* **ABOUT THIS TASK**:
Using the line that has "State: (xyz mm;" as the starting point, print each line to the end of the material below word for word. Add no other lines.

* **DATA EXTRACT**:
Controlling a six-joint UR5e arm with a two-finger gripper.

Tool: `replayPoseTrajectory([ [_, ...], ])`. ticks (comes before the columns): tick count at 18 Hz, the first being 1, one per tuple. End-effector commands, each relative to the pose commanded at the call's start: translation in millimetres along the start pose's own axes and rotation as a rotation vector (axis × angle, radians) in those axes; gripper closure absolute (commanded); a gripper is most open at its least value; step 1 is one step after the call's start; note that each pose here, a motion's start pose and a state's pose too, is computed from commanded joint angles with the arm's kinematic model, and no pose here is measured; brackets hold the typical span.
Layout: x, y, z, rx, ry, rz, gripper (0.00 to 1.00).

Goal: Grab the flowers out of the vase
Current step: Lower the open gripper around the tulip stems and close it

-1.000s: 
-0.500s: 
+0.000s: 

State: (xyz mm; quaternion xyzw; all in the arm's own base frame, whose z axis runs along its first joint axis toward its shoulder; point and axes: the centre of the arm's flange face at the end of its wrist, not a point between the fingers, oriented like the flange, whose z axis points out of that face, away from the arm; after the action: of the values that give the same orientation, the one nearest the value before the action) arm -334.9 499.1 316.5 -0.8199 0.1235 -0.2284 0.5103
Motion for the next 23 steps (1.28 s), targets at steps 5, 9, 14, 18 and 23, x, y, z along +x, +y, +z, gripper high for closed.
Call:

* **OUTPUT**:
State: (xyz mm; quaternion xyzw; all in the arm's own base frame, whose z axis runs along its first joint axis toward its shoulder; point and axes: the centre of the arm's flange face at the end of its wrist, not a point between the fingers, oriented like the flange, whose z axis points out of that face, away from the arm; after the action: of the values that give the same orientation, the one nearest the value before the action) arm -334.9 499.1 316.5 -0.8199 0.1235 -0.2284 0.5103
Motion for the next 23 steps (1.28 s), targets at steps 5, 9, 14, 18 and 23, x, y, z along +x, +y, +z, gripper high for closed.
Call:

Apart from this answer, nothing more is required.